Ces horaires n’ont pourtant rien de naturel. Le modèle de repas réguliers, bien installés dans la journée, s’est construit progressivement avec l’urbanisation et la diffusion de normes sociales d’abord portées par les milieux bourgeois, avant de gagner le reste de la société. Ce qui paraît aujourd’hui tout à fait normal est en réalité le résultat d’une longue construction collective.
Il faut aussi compter avec un héritage catholique qui a longtemps structuré le rapport au temps alimentaire. Pendant des siècles, le calendrier religieux distingue les jours de fête, les jours maigres, les périodes de jeûne ou d’abstinence. On ne mange donc pas seulement selon la faim, mais aussi selon un cadre moral. La pratique religieuse a reculé, bien sûr, mais cette manière de découper le temps a laissé des traces.
Plusieurs travaux opposent d’ailleurs un modèle français ou latin, plus cadré et plus socialisé, à des modèles plus anglo-saxons où l’alimentation se plie plus facilement aux rythmes individuels. En France, le repas reste moins utilitaire. Il garde une heure, une forme, et une valeur symbolique que d’autres sociétés ont davantage relâchée.
Un temps partagé

Si ces horaires tiennent aussi bien, c’est parce qu’ils servent à synchroniser la vie collective. Même avec des emplois du temps plus souples qu’avant, les repas restent concentrés autour de moments bien identifiés. L’alimentation continue de s’organiser autour des trois repas traditionnels, et à 13 heures, la moitié des Français est en train de déjeuner.
Ce point compte, parce qu’il déplace un peu le regard. Les repas ne servent pas seulement à nourrir des individus. Ils permettent aussi de ménager un temps commun. Il faut que les enfants passent à la cantine, que le travail laisse une pause identifiable, que le dîner puisse encore réunir un foyer, même brièvement. Le repas devient ainsi une manière discrète de remettre tout le monde sur le même rythme.
Et puis, il y a le grignotage. Bien sûr, il existe et il progresse. Personne n’imagine une société parfaitement réglée. Mais il brouille la différence entre manger sur le pouce et faire un vrai repas. Un encas dépanne. Un repas, lui, marque une pause. C’est sans doute pour cela qu’en France, les moments consacrés à manger restent moins nombreux et plus regroupés qu’aux États-Unis.
Résistance 2.0

Au fond, garder des horaires fixes, c’est peut-être résister à quelque chose de plus grand. Cela revient à refuser que la journée devienne un flux continu de tâches, d’écrans et de notifications. Dans des sociétés très individualisées, on mange plus facilement quand on peut. En France, on continue à penser qu’un repas ne se cale pas n’importe comment. Même rapide, même simple, il doit encore ressembler à un vrai moment.

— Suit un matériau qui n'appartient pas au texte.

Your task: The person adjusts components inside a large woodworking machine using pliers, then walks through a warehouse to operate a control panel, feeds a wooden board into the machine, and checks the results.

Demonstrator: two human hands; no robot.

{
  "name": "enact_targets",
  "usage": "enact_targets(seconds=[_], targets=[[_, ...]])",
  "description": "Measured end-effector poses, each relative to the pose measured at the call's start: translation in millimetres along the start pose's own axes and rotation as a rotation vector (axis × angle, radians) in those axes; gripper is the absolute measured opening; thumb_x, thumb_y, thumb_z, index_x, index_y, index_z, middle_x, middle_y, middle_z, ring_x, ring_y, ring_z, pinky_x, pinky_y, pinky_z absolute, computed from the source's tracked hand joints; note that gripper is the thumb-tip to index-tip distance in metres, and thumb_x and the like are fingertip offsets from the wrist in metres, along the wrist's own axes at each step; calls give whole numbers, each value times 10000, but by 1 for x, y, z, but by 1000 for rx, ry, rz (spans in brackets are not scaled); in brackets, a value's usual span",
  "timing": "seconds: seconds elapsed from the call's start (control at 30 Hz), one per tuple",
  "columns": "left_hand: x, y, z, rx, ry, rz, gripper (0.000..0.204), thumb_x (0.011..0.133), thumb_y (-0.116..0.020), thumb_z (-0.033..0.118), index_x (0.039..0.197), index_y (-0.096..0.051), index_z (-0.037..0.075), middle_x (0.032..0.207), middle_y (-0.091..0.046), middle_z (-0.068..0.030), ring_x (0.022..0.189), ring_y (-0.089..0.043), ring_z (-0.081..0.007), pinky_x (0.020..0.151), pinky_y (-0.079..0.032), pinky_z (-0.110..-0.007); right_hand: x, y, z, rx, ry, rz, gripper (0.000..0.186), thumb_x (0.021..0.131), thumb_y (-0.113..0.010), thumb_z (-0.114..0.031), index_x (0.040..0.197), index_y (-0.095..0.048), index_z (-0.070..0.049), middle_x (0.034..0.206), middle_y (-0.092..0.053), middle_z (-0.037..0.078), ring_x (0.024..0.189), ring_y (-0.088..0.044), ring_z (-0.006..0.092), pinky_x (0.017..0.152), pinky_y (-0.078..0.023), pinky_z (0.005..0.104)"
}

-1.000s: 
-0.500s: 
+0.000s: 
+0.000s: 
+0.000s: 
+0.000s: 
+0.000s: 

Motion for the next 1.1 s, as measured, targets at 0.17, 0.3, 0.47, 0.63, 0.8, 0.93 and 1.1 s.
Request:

Cette idée rejoint aussi ce que l’UNESCO a reconnu en 2010 avec l’inscription du “repas gastronomique des Français” au patrimoine culturel immatériel. Ce qui est mis en avant, ce n’est pas seulement le contenu de l’assiette, mais le fait d’être ensemble, le plaisir du goût, l’ordre du repas, la transmission et le partage. Bien sûr, le déjeuner ordinaire d’un jour de semaine n’a rien d’un banquet. Mais le principe reste proche : ici, manger ne se réduit pas à une simple fonction biologique.
C’est sans doute pour cela que ces horaires tiennent encore. Le modèle bouge, bien sûr. Les horaires décalés et des modes de vie plus mobiles l’ont déjà entamé. Pourtant, il ne disparaît pas. Dans une société où beaucoup de repères se fragmentent, le repas continue souvent à faire tenir la journée, et peut-être aussi, à sa petite échelle, une certaine idée de la vie en communauté.